SAN DIEGO — Three years later and the Cubans still haven’t figured out Daisuke Matsuzaka.
Matsuzaka threw six shutout innings and got some help from his batters as Samurai Japan got off to a quick start in the second round of the World Baseball Classic with a 6-0 victory over Cuba in front of 20,179 fans at PETCO Park on Sunday.
“Yesterday I was thinking about Cuba and simulating the game in my head,” Japan manager Tatsunori Hara said. “Today’s game was so much better than that.”
Matsuzaka, who earned the win in Japan’s 10-6 victory in the 2006 WBC final on the same field, struck out eight and allowed five hits in the win to pull his team within one victory of a berth in the semifinal round.
“It’s not very often that this happens to us,” Cuba manager Higinio Velez said. “But sometimes it happens. The guys prepared for this (game), but they knew this could happen.”
The Cubans rolled into the second round with an unblemished 3-0 record but met their match in Matsuzaka.
“I just thought about the last time (in 2006) and that’s how I pitched today,” Matsuzaka said. “In any case, compared to the first round, my fastball was good. It worked for me today.”

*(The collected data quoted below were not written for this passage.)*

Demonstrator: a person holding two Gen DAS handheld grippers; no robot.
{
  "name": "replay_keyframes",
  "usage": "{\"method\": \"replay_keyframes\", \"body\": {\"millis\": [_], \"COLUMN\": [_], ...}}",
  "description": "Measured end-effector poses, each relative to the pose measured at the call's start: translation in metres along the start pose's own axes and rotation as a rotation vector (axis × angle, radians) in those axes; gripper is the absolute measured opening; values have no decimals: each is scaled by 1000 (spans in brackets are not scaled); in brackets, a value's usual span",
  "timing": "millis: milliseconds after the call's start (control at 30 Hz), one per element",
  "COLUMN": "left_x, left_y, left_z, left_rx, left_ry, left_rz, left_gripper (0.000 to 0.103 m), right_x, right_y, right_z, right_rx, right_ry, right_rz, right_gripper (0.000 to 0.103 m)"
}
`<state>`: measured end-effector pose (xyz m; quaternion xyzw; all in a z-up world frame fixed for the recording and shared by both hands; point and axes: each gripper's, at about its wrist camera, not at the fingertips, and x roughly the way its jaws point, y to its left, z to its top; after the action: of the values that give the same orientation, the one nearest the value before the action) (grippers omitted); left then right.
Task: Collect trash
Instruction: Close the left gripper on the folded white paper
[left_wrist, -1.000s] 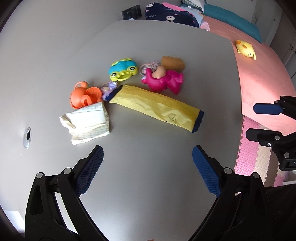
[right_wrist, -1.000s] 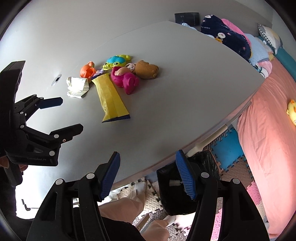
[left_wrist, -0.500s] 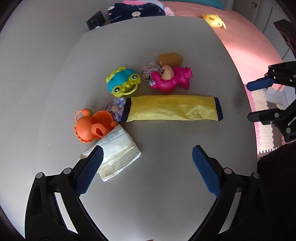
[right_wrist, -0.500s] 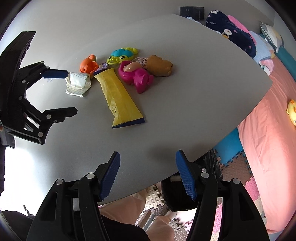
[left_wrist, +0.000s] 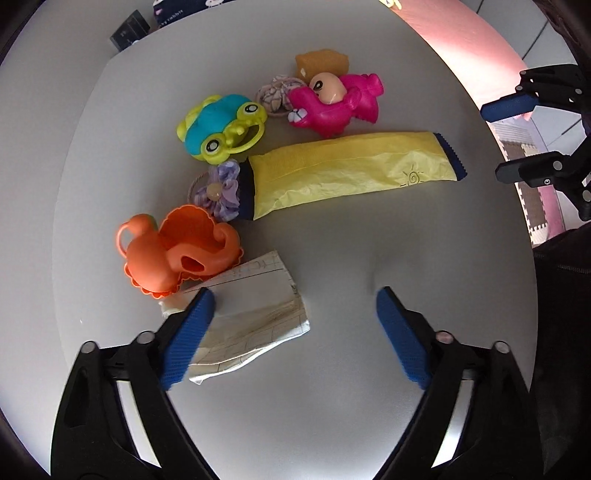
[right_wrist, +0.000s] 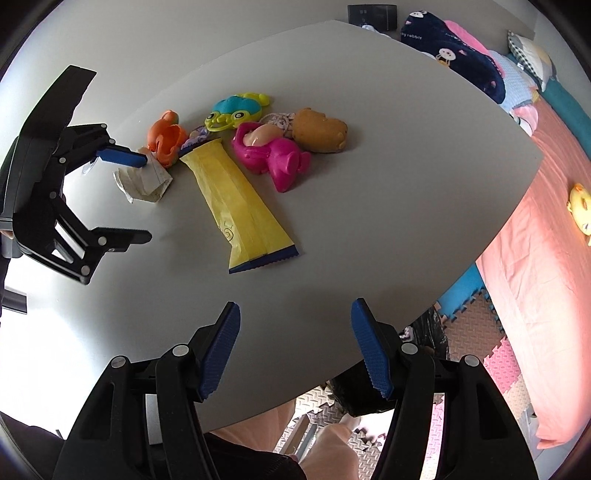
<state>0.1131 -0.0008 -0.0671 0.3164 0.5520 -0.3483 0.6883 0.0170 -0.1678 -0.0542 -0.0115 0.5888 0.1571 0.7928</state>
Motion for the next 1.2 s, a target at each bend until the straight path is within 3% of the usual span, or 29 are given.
{"method": "replay_keyframes", "body": {"millis": [100,233,333,500,533,600,867,900,933,967,1067,1200], "left_x": [2,-2,1,4,4,0,11,12,10,14,11,11], "left_y": [8,23,35,36,35,23,39,40,43,44,58,69], "left_z": [-10,-16,-19,-17,-17,-13,-16,-14,-16,-16,-25,-34], "left_rx": [-30,-112,-165,-161,-167,-183,-194,-192,-193,-201,-247,-318], "left_ry": [-9,-48,-54,-40,-32,-30,-27,-33,-42,-45,-59,-62], "left_rz": [-3,-43,-35,22,38,61,38,39,40,38,-41,-35], "left_gripper": [63,55,55,57,69,77,76,71,58,54,35,34], "right_x": [1,2,3,2,2,2,5,5,5,4,3,2], "right_y": [4,11,17,26,27,28,24,24,24,23,23,24], "right_z": [4,8,12,18,18,19,18,18,18,18,18,18], "right_rx": [-14,-39,-63,-93,-95,-98,-70,-69,-67,-64,-60,-65], "right_ry": [-2,-6,-8,-20,-21,-22,-18,-19,-21,-23,-26,-31], "right_rz": [-1,3,14,25,28,29,29,28,27,26,25,36], "right_gripper": [63,64,64,64,64,64,63,64,64,63,64,63]}}
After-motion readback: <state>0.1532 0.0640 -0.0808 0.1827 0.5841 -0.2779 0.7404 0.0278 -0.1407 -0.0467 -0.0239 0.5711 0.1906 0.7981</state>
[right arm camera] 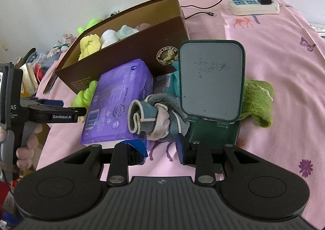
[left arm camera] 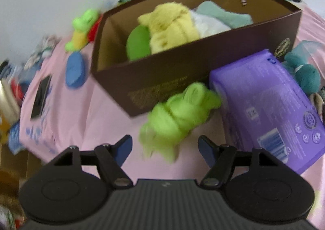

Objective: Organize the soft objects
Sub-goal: 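Grasp the lime green yarn plush with the left gripper while the right gripper grasps the grey sock bundle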

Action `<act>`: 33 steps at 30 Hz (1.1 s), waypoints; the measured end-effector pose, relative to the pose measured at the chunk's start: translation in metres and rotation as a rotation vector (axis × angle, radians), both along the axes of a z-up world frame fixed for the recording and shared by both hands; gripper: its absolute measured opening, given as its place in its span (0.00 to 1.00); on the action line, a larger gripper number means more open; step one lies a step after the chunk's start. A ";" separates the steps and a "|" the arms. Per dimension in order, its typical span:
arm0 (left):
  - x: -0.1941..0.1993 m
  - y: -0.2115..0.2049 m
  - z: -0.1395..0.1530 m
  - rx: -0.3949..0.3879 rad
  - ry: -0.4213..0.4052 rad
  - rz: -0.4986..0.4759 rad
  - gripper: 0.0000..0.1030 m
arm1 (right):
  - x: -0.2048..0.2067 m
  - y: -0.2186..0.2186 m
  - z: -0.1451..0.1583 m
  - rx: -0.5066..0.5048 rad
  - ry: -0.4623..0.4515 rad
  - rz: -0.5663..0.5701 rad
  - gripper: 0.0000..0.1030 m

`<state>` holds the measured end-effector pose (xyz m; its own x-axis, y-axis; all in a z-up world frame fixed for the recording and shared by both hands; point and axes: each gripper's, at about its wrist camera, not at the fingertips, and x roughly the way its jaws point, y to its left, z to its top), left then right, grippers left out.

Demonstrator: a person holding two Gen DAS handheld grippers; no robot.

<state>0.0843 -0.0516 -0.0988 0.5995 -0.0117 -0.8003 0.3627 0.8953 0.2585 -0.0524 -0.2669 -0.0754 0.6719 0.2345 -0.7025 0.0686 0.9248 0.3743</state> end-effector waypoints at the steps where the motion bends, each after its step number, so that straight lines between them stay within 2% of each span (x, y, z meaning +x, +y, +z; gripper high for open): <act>1: 0.003 0.001 -0.001 -0.010 0.001 -0.026 0.71 | 0.000 -0.001 0.000 0.000 0.000 -0.001 0.13; 8: 0.021 0.002 -0.009 -0.050 0.027 -0.168 0.72 | 0.001 -0.007 0.001 0.004 -0.006 -0.013 0.13; 11: 0.031 -0.002 -0.016 -0.037 0.028 -0.178 0.73 | 0.001 -0.010 0.001 0.007 -0.011 -0.016 0.14; 14: 0.043 -0.001 -0.023 -0.061 0.076 -0.169 0.74 | 0.001 -0.013 0.002 0.019 -0.020 -0.019 0.14; 18: 0.045 -0.001 -0.027 -0.077 0.087 -0.156 0.73 | -0.001 -0.021 0.003 0.076 -0.039 -0.030 0.14; 22: 0.044 0.000 -0.026 -0.116 0.095 -0.127 0.66 | 0.003 -0.030 -0.002 0.191 -0.014 -0.074 0.15; 25: 0.039 -0.002 -0.025 -0.114 0.083 -0.114 0.61 | 0.007 -0.038 -0.009 0.339 0.020 -0.108 0.17; 27: 0.032 -0.002 -0.024 -0.105 0.074 -0.110 0.52 | 0.011 -0.041 -0.014 0.432 0.050 -0.129 0.18; 33: 0.012 0.003 -0.020 -0.117 0.072 -0.078 0.50 | 0.020 -0.043 -0.025 0.633 0.137 -0.242 0.19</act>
<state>0.0960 -0.0482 -0.1190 0.5338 -0.1521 -0.8318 0.4465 0.8861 0.1246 -0.0322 -0.3104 -0.1006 0.6718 0.4821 -0.5624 0.3311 0.4838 0.8101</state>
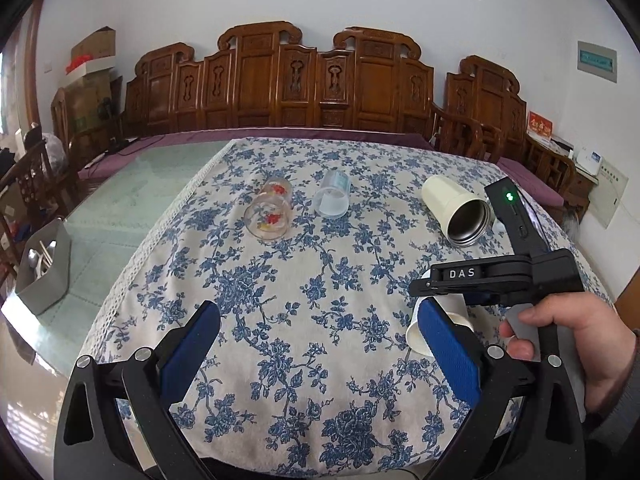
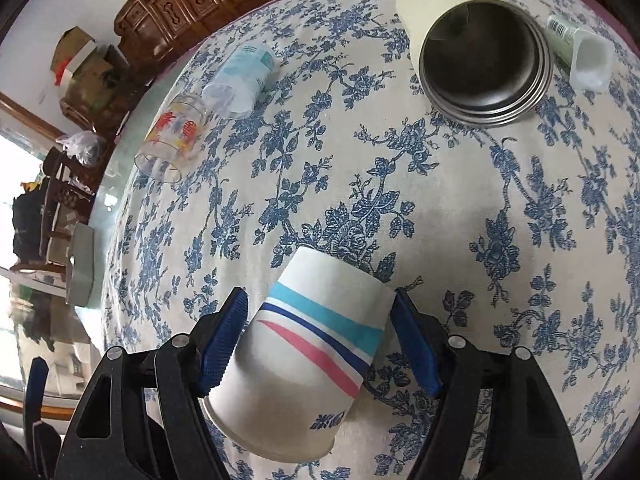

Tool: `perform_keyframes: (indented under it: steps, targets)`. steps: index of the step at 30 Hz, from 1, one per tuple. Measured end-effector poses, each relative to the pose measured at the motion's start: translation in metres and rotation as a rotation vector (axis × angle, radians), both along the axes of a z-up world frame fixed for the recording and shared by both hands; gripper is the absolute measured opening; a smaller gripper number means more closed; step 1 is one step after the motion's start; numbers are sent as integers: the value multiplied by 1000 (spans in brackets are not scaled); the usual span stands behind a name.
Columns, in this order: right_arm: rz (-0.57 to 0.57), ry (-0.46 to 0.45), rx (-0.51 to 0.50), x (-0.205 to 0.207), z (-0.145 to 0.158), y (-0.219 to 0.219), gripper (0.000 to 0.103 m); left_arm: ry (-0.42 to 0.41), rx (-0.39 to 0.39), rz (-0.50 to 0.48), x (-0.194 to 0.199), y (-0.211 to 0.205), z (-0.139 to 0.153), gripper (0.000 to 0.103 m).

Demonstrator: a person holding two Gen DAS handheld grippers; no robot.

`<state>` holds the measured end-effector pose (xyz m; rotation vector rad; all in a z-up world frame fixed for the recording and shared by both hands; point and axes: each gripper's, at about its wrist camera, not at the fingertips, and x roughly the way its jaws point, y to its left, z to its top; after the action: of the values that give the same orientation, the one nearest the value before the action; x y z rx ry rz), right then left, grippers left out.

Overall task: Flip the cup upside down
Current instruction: 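Grasp the striped paper cup with the right gripper while the left gripper releases it, then rotate the cup upright with the right gripper and set it on the table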

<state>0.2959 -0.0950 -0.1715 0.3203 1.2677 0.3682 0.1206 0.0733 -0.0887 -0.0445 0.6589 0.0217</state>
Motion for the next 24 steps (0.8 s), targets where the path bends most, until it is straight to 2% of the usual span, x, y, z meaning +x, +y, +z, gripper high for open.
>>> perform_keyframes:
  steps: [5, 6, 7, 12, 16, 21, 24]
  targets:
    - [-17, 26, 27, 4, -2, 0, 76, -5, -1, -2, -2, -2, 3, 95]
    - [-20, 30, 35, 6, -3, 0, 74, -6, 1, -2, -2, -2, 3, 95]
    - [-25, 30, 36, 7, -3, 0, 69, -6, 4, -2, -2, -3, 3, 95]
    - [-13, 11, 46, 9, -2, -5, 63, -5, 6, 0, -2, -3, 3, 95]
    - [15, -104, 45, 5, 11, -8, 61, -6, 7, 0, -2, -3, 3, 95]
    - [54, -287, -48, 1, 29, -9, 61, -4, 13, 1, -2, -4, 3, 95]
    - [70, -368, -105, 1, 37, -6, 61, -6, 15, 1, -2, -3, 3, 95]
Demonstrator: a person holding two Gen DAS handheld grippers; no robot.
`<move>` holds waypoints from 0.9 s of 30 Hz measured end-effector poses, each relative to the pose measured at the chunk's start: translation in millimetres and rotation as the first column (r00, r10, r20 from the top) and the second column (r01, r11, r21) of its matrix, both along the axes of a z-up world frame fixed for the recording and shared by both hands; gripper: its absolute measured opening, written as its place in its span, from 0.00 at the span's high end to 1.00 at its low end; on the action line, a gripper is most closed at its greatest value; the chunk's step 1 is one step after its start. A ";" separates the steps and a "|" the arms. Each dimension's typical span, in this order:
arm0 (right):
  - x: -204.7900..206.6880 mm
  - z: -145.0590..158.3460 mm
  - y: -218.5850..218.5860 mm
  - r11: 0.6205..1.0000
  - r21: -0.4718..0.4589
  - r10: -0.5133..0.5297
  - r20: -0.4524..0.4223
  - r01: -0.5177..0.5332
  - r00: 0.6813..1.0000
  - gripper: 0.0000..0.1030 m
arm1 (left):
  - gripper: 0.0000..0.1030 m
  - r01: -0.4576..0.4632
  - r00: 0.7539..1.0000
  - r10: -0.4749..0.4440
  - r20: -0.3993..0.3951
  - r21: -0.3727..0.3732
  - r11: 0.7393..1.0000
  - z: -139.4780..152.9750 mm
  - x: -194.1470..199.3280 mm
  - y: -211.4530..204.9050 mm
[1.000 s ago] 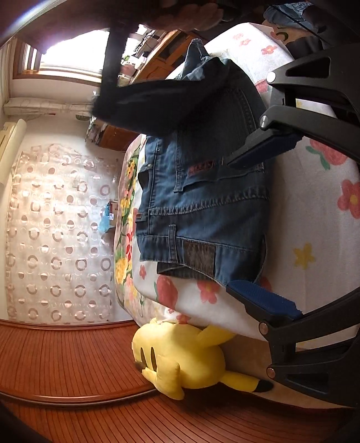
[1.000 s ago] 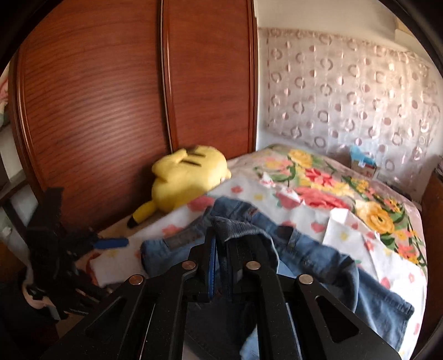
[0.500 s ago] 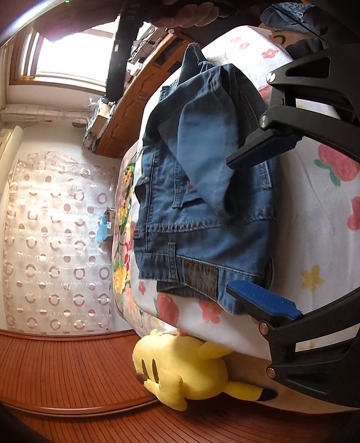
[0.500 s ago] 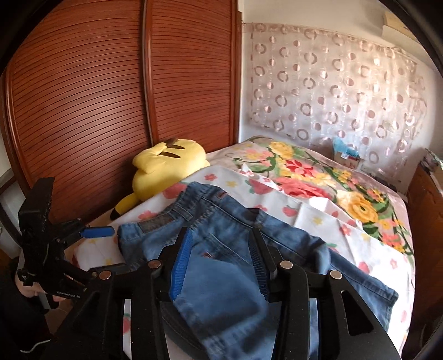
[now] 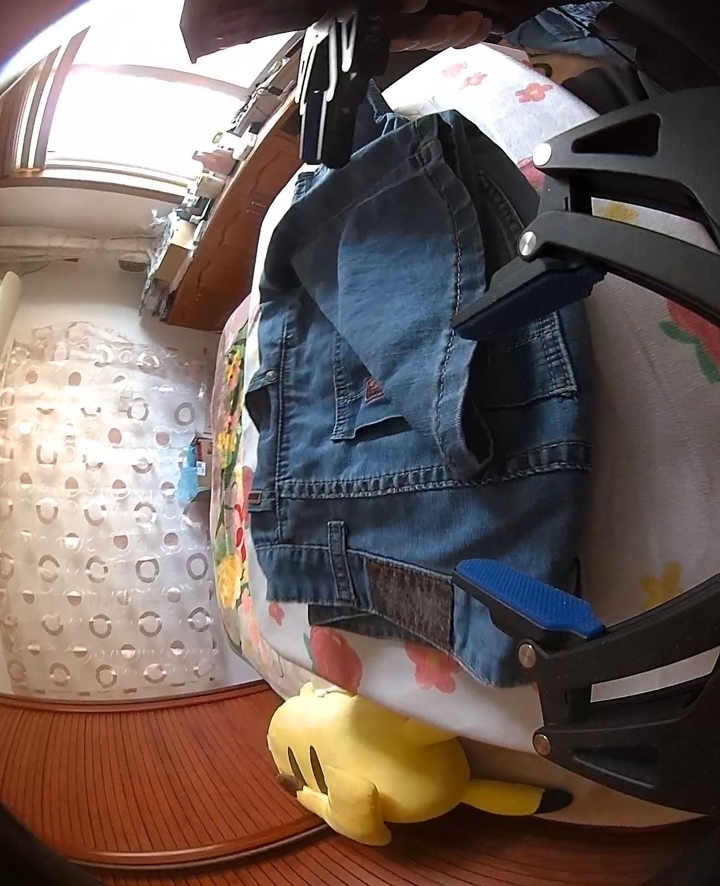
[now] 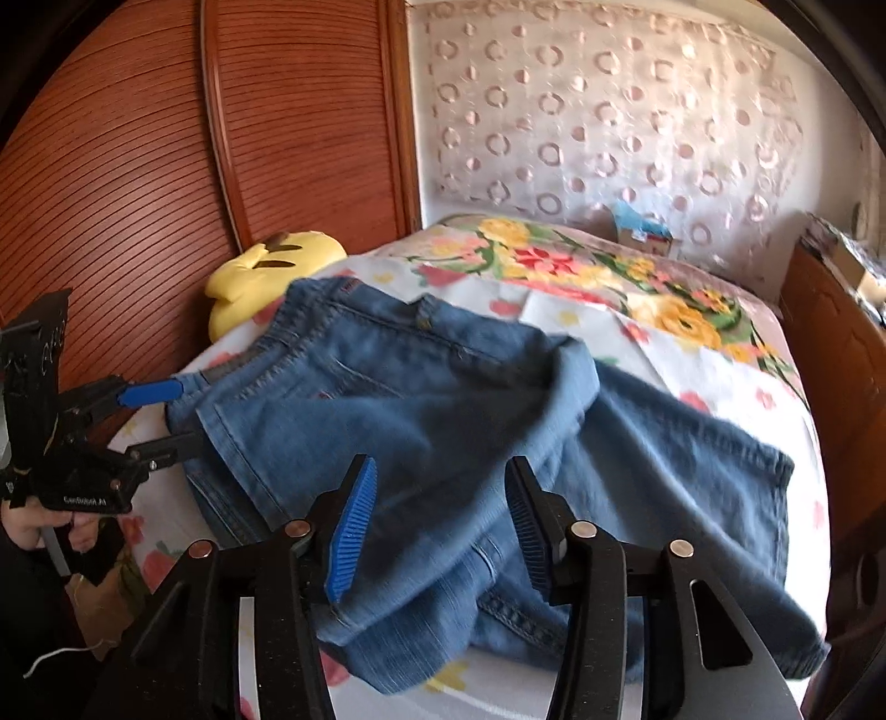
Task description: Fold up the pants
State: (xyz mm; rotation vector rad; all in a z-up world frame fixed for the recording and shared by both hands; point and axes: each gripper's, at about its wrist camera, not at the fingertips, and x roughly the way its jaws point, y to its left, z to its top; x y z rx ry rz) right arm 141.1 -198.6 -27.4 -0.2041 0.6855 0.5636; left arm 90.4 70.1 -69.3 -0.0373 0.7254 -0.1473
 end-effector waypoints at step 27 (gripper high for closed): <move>51.5 84.7 57.4 0.979 0.094 0.168 0.114 -0.179 0.979 0.97 | 0.91 0.037 0.994 -0.033 0.109 -0.037 0.999 32.4 -27.4 2.1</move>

Japan will play South Korea on Tuesday with the winner advancing to the next round.
Eight of Japan’s nine starting batters (and pinch hitter Munenori Kawasaki) recorded a hit on a big day at the plate.
“Matsuzaka-san was pitching at his best,” outfielder Norichika Aoki said. “If your pitcher is that good, then you can focus on your batting.”
Japan chased celebrated Cuban left-hander Aroldis Chapman from the game with a three-run third and had their way with Cuba’s other pitchers as well. Japan finished the game with 12 hits.
Chapman gave up three runs on three hits in 2 1/3 innings to take the loss.
“I think they are great pitchers,” Velez said of the game’s two starters. “He (Chapman) is a 21-year-old guy, who still has a long way to go. Perhaps he felt the pressure. He was able to pitch, but he was not at his best.”
Chapman entered the game with a lot of hype after breaking a Cuban record with a 164-kph pitch in December.
Aoki saw a 161-kph pitch during his first at-bat, a ball which came close enough to his head to force the outfielder to duck.
“I was going to kick his butt,” Aoki joked after the game.
Chapman may have had the speed, but shaky control led to his early exit.
“It wasn’t that fast,” third baseman Shuichi Murata said of Chapman’s pitching. “I thought it would be faster. But his balls didn’t come as fast as it looked from his arm swing. He was so obvious between balls and strikes, so it was easy to look.”
The loss sends the Cubans into an elimination game against Mexico on Monday. Despite the loss, Velez insists he isn’t concerned about his team’s morale.
“They are prepared and they know what they need to do,” Velez said. “That’s why right now, we are not talking all that much, but we do know about the objective and what we came here for.”
Japan went ahead 1-0 in the third inning on reliever Norberto Gonzalez’s bases-loaded wild pitch to Aoki which scored Akinori Iwamura.
Aoki doubled the lead in the same at-bat with a single to center to bring home Ichiro Suzuki. Murata drove in Japan’s third run of the inning with a sacrifice fly to left.
“We scored a run on a wild pitch,” Aoki said. “So I was relieved that I only had to hit a grounder or sacrifice fly.”
Ichiro grounded into a fielder’s choice that brought in a run in the fourth and Seiichi Uchikawa drove in a run in the fifth to make the score 5-0.
Murata added an RBI single in the ninth to end the scoring.